Looking at the listing below, how many lines include "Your"? Answer with the number only.
──────── Provided material ────────
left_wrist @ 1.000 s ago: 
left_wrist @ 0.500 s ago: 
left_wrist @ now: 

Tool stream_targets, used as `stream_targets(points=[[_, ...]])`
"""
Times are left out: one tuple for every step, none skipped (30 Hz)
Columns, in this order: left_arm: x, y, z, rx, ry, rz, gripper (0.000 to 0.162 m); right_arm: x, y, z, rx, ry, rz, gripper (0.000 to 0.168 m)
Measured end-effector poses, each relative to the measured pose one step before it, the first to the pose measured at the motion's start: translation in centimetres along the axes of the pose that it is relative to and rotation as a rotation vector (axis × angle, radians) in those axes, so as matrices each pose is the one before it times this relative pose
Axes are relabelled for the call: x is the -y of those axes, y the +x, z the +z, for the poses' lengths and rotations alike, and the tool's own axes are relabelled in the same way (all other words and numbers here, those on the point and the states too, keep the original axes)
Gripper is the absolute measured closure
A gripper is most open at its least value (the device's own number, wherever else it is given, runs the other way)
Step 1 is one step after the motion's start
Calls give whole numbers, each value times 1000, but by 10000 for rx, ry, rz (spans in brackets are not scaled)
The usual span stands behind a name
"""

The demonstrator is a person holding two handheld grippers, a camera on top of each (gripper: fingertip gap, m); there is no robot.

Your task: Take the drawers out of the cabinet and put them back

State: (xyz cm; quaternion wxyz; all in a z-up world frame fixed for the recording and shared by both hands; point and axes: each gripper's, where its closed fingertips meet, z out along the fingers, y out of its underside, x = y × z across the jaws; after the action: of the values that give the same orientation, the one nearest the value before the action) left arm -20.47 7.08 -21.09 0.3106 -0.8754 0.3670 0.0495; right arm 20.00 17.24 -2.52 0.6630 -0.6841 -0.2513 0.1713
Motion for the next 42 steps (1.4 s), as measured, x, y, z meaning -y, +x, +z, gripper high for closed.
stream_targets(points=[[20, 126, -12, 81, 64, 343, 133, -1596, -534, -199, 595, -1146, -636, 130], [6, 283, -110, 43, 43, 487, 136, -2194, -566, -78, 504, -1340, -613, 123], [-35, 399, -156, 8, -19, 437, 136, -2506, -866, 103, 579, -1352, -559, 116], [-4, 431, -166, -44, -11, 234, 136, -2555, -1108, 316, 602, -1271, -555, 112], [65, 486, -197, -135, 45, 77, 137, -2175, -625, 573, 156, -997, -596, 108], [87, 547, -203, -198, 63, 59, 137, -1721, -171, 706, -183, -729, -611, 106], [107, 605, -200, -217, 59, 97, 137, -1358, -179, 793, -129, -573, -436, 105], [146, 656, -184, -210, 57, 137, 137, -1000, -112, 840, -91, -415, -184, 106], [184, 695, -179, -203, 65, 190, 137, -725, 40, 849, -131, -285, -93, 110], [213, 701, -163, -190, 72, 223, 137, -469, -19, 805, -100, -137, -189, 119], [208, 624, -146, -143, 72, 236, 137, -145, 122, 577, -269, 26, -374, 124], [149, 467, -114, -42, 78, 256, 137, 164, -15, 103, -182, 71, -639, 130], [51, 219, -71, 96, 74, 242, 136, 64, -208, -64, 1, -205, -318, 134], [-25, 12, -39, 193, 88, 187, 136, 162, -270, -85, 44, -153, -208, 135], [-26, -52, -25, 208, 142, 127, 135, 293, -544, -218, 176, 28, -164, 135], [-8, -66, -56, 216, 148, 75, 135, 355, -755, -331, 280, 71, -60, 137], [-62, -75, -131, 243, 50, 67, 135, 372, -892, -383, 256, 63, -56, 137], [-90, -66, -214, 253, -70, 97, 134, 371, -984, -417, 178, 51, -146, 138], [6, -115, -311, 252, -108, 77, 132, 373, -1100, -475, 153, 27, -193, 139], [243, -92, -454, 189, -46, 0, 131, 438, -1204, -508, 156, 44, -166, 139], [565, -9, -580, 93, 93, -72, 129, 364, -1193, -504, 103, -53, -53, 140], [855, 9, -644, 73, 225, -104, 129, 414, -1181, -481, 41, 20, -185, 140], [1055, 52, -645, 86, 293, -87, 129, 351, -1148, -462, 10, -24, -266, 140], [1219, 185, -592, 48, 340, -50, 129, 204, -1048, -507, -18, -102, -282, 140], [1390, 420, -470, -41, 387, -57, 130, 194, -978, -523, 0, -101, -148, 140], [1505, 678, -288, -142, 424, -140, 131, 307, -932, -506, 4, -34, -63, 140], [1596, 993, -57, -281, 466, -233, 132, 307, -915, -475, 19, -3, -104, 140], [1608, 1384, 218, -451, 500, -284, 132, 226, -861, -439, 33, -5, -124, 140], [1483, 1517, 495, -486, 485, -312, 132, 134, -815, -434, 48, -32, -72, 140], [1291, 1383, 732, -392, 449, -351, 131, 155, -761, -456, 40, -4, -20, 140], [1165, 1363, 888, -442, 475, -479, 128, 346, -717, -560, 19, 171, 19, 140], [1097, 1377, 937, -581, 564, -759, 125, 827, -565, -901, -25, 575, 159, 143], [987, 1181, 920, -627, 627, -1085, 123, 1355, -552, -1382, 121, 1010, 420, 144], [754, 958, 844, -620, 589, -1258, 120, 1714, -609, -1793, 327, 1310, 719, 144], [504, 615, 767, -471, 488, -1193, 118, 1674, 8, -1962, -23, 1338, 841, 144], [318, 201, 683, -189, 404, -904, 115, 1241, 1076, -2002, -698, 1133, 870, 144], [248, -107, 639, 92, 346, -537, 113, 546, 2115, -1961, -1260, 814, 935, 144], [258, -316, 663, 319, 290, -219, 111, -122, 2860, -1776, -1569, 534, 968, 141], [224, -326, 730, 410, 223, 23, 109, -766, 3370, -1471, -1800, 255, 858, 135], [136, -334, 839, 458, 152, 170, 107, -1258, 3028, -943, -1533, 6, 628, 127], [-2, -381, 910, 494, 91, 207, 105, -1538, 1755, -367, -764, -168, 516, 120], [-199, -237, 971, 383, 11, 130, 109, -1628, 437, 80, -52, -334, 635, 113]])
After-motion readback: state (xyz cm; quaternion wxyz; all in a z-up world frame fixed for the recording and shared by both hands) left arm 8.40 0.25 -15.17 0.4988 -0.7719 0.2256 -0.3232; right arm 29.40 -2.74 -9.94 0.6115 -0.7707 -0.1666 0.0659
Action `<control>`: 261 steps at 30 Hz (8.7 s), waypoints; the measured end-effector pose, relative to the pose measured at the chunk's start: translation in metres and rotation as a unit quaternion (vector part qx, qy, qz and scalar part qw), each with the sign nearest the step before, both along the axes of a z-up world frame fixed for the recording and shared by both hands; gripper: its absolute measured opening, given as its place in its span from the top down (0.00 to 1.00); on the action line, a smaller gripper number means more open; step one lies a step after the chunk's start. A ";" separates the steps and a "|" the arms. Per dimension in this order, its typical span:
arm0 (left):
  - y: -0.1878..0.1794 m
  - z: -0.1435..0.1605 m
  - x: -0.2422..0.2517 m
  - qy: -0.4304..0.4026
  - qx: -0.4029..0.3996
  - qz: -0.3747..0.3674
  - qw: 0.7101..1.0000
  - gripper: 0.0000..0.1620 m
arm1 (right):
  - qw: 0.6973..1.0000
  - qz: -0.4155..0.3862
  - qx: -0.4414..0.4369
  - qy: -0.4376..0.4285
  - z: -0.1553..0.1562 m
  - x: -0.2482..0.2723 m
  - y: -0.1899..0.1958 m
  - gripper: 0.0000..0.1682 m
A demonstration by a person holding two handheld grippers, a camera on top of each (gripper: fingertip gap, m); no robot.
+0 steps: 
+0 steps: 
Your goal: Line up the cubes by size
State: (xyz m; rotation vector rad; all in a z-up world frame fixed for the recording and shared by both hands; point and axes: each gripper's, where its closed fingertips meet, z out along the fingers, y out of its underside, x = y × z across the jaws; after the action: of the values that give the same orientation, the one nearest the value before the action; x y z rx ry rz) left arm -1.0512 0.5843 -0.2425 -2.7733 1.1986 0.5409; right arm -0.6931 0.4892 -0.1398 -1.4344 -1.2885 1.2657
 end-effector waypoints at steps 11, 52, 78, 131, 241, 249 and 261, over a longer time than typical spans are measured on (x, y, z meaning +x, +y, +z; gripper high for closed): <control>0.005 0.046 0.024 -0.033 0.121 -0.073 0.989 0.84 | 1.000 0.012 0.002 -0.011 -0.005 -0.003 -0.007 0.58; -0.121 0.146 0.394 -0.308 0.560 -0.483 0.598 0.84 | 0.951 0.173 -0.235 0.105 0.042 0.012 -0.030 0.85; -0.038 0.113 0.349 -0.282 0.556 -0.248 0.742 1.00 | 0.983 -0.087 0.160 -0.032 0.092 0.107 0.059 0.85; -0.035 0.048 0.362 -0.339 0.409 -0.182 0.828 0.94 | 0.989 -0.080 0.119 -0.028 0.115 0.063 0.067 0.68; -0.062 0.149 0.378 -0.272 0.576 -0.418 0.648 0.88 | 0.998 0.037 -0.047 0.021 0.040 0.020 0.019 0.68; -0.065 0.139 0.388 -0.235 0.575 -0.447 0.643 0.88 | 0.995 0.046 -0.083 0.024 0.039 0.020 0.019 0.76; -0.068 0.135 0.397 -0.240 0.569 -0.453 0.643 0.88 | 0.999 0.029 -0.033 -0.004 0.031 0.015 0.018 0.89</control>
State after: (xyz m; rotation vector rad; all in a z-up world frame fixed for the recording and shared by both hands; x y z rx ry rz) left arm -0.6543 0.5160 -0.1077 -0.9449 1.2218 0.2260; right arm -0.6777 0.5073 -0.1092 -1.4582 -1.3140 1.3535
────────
* Response area
2